[Extracted records]
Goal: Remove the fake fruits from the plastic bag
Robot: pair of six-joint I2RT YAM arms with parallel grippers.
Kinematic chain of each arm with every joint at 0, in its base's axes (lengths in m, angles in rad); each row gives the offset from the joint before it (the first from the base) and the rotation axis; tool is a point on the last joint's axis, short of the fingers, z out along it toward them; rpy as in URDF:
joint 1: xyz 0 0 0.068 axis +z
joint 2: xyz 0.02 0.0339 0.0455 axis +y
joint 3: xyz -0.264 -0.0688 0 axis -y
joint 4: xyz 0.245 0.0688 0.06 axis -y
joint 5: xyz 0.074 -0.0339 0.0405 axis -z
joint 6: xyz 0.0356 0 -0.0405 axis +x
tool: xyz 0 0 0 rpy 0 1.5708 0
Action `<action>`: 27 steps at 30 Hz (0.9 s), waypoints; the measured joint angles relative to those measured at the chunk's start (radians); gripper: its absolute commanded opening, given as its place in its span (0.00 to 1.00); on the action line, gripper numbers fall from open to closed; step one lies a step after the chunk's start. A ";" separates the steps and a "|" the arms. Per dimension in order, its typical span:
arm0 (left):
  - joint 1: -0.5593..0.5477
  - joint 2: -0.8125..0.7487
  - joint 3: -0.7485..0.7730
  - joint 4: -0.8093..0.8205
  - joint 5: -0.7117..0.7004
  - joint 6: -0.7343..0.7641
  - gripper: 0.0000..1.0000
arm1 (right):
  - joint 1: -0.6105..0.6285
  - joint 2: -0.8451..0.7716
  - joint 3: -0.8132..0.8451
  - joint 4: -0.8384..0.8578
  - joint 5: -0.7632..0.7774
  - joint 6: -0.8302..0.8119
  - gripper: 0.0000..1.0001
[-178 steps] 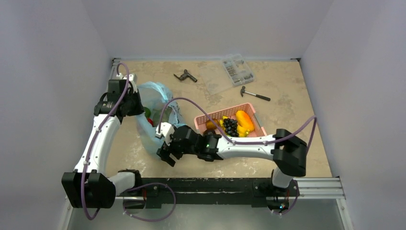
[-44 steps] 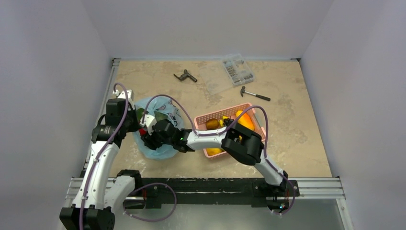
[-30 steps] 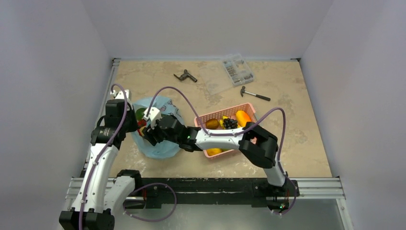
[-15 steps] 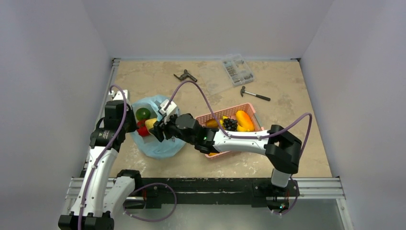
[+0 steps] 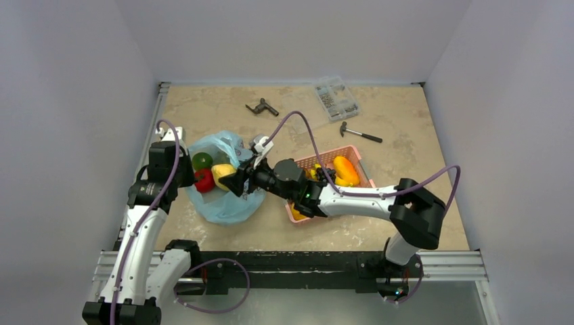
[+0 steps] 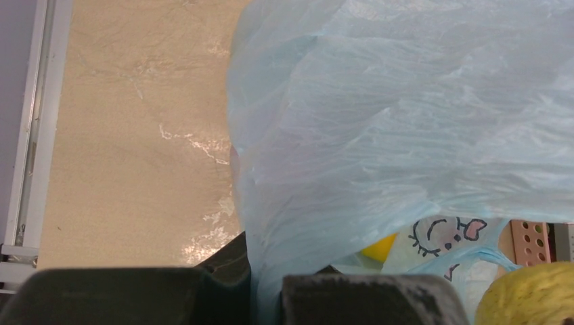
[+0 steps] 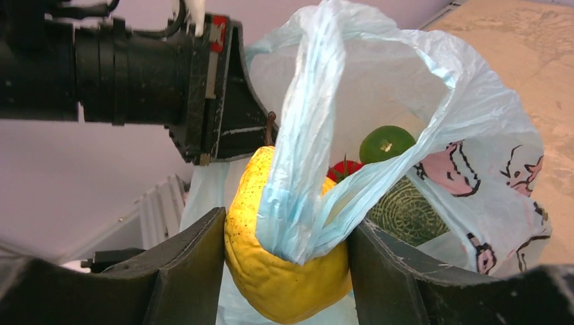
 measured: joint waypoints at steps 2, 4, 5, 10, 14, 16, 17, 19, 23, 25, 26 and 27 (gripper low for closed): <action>0.000 0.000 0.000 0.000 0.003 0.000 0.00 | -0.040 0.000 -0.003 0.025 -0.053 0.046 0.00; 0.000 0.000 0.000 0.000 0.007 0.000 0.00 | -0.076 -0.006 -0.008 0.041 -0.092 0.074 0.00; 0.000 0.000 0.000 0.000 0.009 0.000 0.00 | -0.088 -0.013 -0.015 0.040 -0.096 0.075 0.00; -0.001 0.000 0.000 0.000 0.026 0.000 0.00 | -0.116 -0.172 -0.093 -0.119 -0.019 0.005 0.00; -0.001 0.004 0.000 0.000 0.040 0.000 0.00 | -0.109 -0.378 -0.200 -0.272 0.137 -0.026 0.00; -0.002 0.006 0.000 0.000 0.045 0.000 0.00 | -0.111 -0.473 -0.270 -0.329 0.225 -0.016 0.00; -0.002 0.006 0.000 0.000 0.048 0.000 0.00 | -0.117 -0.516 -0.306 -0.358 0.270 -0.006 0.00; -0.002 0.006 0.000 0.000 0.051 0.000 0.00 | -0.147 -0.559 -0.347 -0.428 0.346 0.020 0.01; -0.002 0.009 0.000 0.000 0.051 0.000 0.00 | -0.225 -0.512 -0.347 -0.534 0.438 0.055 0.02; -0.002 0.011 0.000 0.000 0.051 0.000 0.00 | -0.243 -0.464 -0.332 -0.590 0.467 0.065 0.04; -0.002 0.012 0.000 0.000 0.051 0.000 0.00 | -0.246 -0.438 -0.323 -0.617 0.472 0.069 0.08; -0.002 0.012 0.000 0.000 0.051 0.000 0.00 | -0.245 -0.415 -0.315 -0.636 0.476 0.072 0.16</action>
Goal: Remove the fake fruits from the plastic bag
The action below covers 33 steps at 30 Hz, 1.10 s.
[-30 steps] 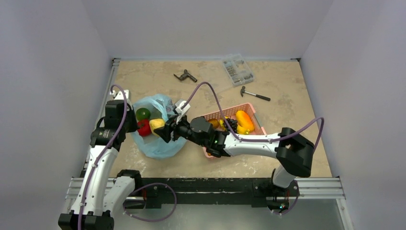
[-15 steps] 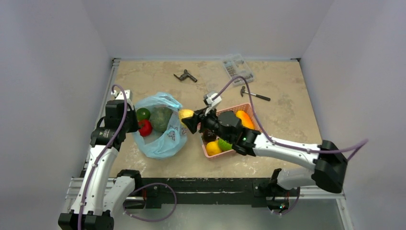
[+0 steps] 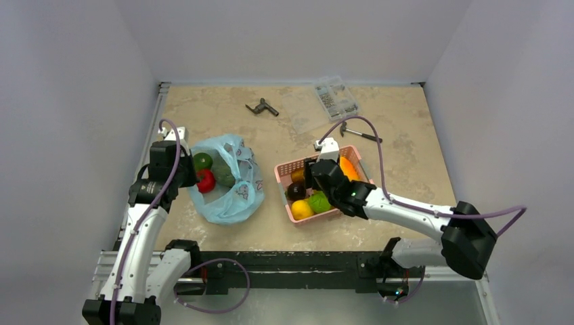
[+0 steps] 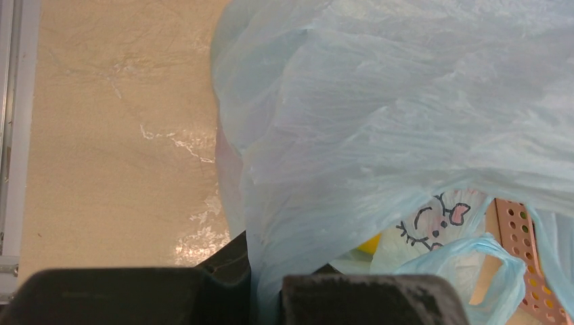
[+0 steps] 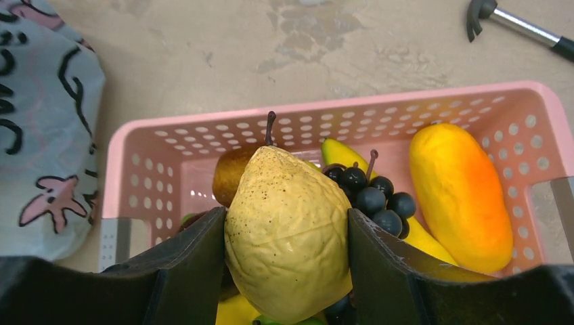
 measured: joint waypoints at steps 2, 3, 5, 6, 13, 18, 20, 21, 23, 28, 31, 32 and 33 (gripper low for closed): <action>0.000 0.000 0.000 0.000 0.000 0.000 0.00 | 0.000 0.037 0.012 -0.031 0.001 0.006 0.32; 0.000 0.000 0.000 0.000 0.000 0.000 0.00 | 0.001 0.050 0.016 -0.040 0.001 0.009 0.42; 0.000 0.000 0.000 0.000 0.000 0.000 0.00 | 0.001 0.066 0.023 -0.045 0.001 0.012 0.61; 0.000 0.000 0.000 0.000 0.000 0.000 0.00 | 0.001 0.070 0.027 -0.048 -0.001 0.012 0.69; 0.000 0.018 0.000 0.000 -0.001 -0.001 0.00 | 0.004 0.070 0.050 -0.093 -0.032 -0.006 0.90; -0.003 0.057 0.000 -0.005 -0.005 -0.001 0.00 | 0.094 0.067 0.114 -0.103 -0.026 -0.061 0.89; -0.004 0.061 0.000 -0.008 -0.005 -0.001 0.00 | 0.162 0.069 0.158 -0.075 -0.034 -0.094 0.88; -0.005 0.061 0.000 -0.008 -0.006 -0.001 0.00 | 0.197 0.075 0.180 -0.051 -0.046 -0.107 0.85; -0.008 0.061 0.000 -0.008 -0.012 -0.001 0.00 | 0.247 0.106 0.221 0.010 -0.094 -0.121 0.77; -0.019 0.111 0.003 -0.024 -0.044 -0.016 0.00 | 0.316 0.269 0.277 0.217 -0.339 -0.111 0.40; -0.019 0.145 0.003 -0.033 -0.061 -0.024 0.00 | 0.323 0.378 0.325 0.261 -0.447 -0.118 0.29; -0.020 0.148 0.003 -0.035 -0.068 -0.026 0.00 | 0.323 0.408 0.343 0.270 -0.470 -0.123 0.27; -0.020 0.147 0.003 -0.039 -0.077 -0.031 0.00 | 0.323 0.436 0.362 0.277 -0.489 -0.128 0.26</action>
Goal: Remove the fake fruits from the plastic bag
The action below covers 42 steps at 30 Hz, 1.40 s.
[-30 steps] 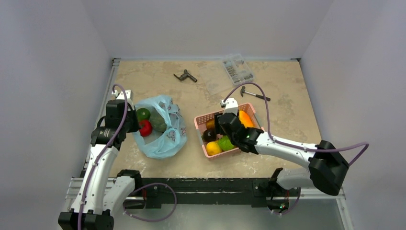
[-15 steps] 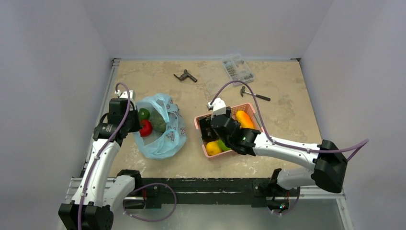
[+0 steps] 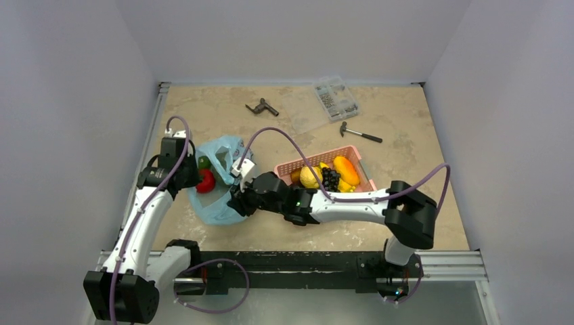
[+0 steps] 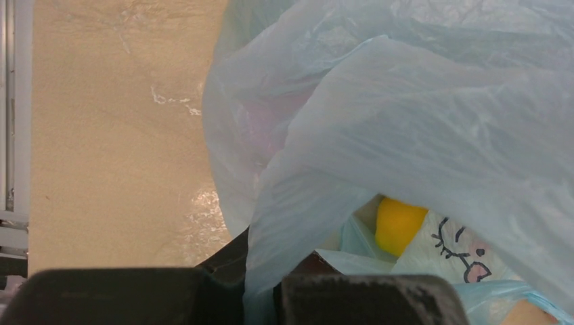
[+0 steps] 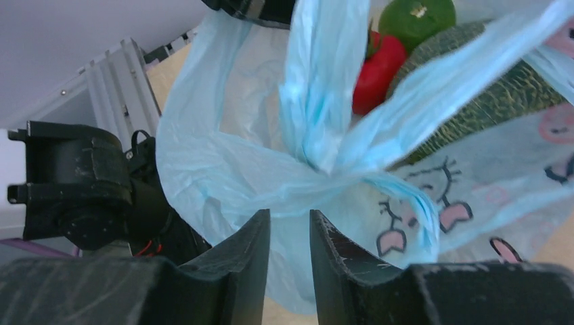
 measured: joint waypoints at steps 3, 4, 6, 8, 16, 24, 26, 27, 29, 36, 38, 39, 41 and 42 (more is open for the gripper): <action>-0.003 -0.001 0.000 -0.001 -0.029 -0.017 0.00 | 0.000 0.055 0.052 0.023 -0.031 -0.013 0.27; -0.003 -0.001 0.000 -0.002 -0.038 -0.021 0.00 | 0.000 0.069 0.069 0.037 -0.038 -0.020 0.26; -0.004 -0.001 0.000 -0.003 -0.053 -0.030 0.00 | 0.000 0.102 0.111 0.066 -0.054 -0.035 0.18; -0.004 -0.003 0.000 -0.004 -0.062 -0.035 0.00 | -0.002 0.145 0.167 0.084 -0.058 -0.049 0.15; -0.057 -0.043 0.000 -0.013 -0.129 -0.045 0.00 | -0.014 0.347 0.330 0.135 -0.044 -0.169 0.27; -0.082 -0.044 0.000 -0.027 -0.221 -0.081 0.00 | -0.070 0.462 0.321 0.277 -0.101 -0.402 0.79; -0.082 -0.044 0.000 -0.029 -0.233 -0.083 0.00 | -0.078 0.487 0.333 0.287 -0.121 -0.459 0.86; -0.082 -0.043 0.000 -0.029 -0.239 -0.086 0.00 | -0.081 0.500 0.344 0.290 -0.134 -0.492 0.89; -0.082 -0.039 0.000 -0.029 -0.245 -0.092 0.00 | -0.083 0.527 0.364 0.293 -0.154 -0.551 0.91; -0.056 0.003 0.000 -0.043 -0.240 -0.099 0.00 | -0.082 0.601 0.442 0.275 -0.183 -0.739 0.94; -0.037 0.012 0.000 -0.042 -0.224 -0.100 0.00 | -0.083 0.619 0.464 0.267 -0.180 -0.786 0.94; -0.027 0.016 0.000 -0.042 -0.215 -0.100 0.00 | -0.082 0.628 0.475 0.267 -0.176 -0.808 0.94; -0.007 0.027 0.000 -0.040 -0.205 -0.100 0.00 | -0.081 0.645 0.492 0.267 -0.163 -0.851 0.93; 0.001 0.033 0.000 -0.037 -0.200 -0.100 0.00 | -0.079 0.652 0.497 0.266 -0.151 -0.869 0.93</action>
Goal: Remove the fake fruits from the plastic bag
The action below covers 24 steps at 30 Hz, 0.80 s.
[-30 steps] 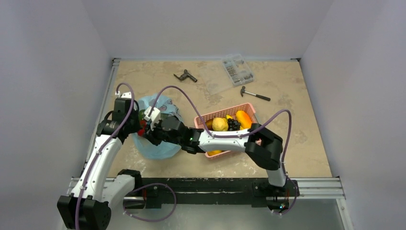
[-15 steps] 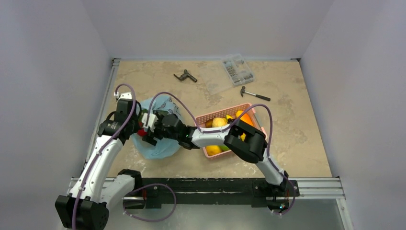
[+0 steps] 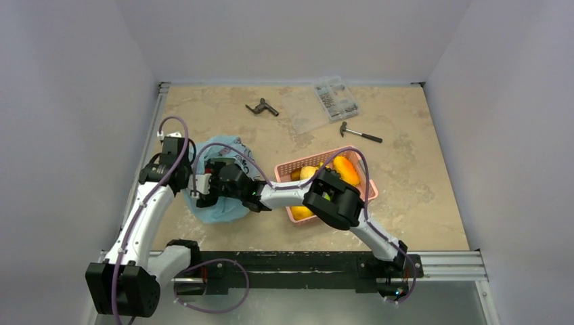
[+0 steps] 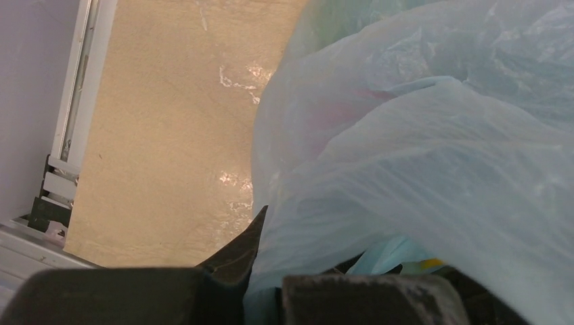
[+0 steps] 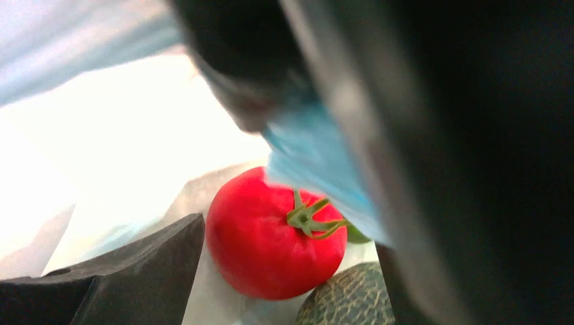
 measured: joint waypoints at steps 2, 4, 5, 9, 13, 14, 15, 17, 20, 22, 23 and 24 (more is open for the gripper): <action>0.016 0.013 0.000 0.006 0.007 0.001 0.00 | 0.010 0.023 0.032 -0.005 0.038 -0.040 0.91; 0.042 0.024 0.000 0.018 0.011 0.001 0.00 | 0.019 0.048 0.064 -0.012 0.074 -0.066 0.89; 0.053 0.028 0.000 0.023 0.018 0.000 0.00 | 0.025 0.063 0.084 -0.015 0.090 -0.080 0.88; 0.087 0.034 0.000 0.036 0.047 0.000 0.00 | 0.050 0.110 0.140 -0.023 0.143 -0.131 0.78; 0.119 0.034 0.000 0.059 0.034 0.010 0.00 | 0.063 0.170 0.226 -0.016 0.217 -0.154 0.54; 0.124 0.034 0.000 0.072 0.028 0.011 0.00 | 0.066 0.185 0.249 -0.018 0.239 -0.154 0.46; 0.128 0.032 0.000 0.081 0.021 0.014 0.00 | 0.068 0.198 0.264 -0.007 0.253 -0.155 0.37; 0.130 0.032 0.000 0.095 0.016 0.022 0.00 | 0.073 0.206 0.273 0.007 0.285 -0.150 0.19; 0.130 0.029 0.000 0.100 0.014 0.029 0.00 | 0.082 0.203 0.271 0.010 0.318 -0.134 0.01; 0.129 0.018 0.000 0.097 0.020 0.026 0.00 | 0.088 0.184 0.243 0.013 0.329 -0.118 0.00; 0.126 0.011 0.000 0.093 0.028 0.025 0.00 | 0.090 0.169 0.225 0.010 0.333 -0.112 0.00; 0.121 0.001 0.000 0.087 0.042 0.019 0.00 | 0.093 0.147 0.198 0.006 0.336 -0.103 0.00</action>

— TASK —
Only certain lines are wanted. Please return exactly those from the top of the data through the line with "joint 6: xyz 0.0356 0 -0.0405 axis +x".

— RESPONSE AREA —
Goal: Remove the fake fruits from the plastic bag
Robot: pair of six-joint I2RT YAM arms with parallel grippers.
Kinematic chain of each arm with every joint at 0, in its base's axes (lengths in m, angles in rad); each row gives the offset from the joint before it (the first from the base) and the rotation axis; tool is a point on the last joint's axis, short of the fingers, z out along it toward them; rpy as in URDF:
joint 1: xyz 0 0 0.068 axis +z
joint 2: xyz 0.02 0.0339 0.0455 axis +y
joint 3: xyz -0.264 -0.0688 0 axis -y
joint 4: xyz 0.245 0.0688 0.06 axis -y
joint 5: xyz 0.074 -0.0339 0.0405 axis -z
joint 6: xyz 0.0356 0 -0.0405 axis +x

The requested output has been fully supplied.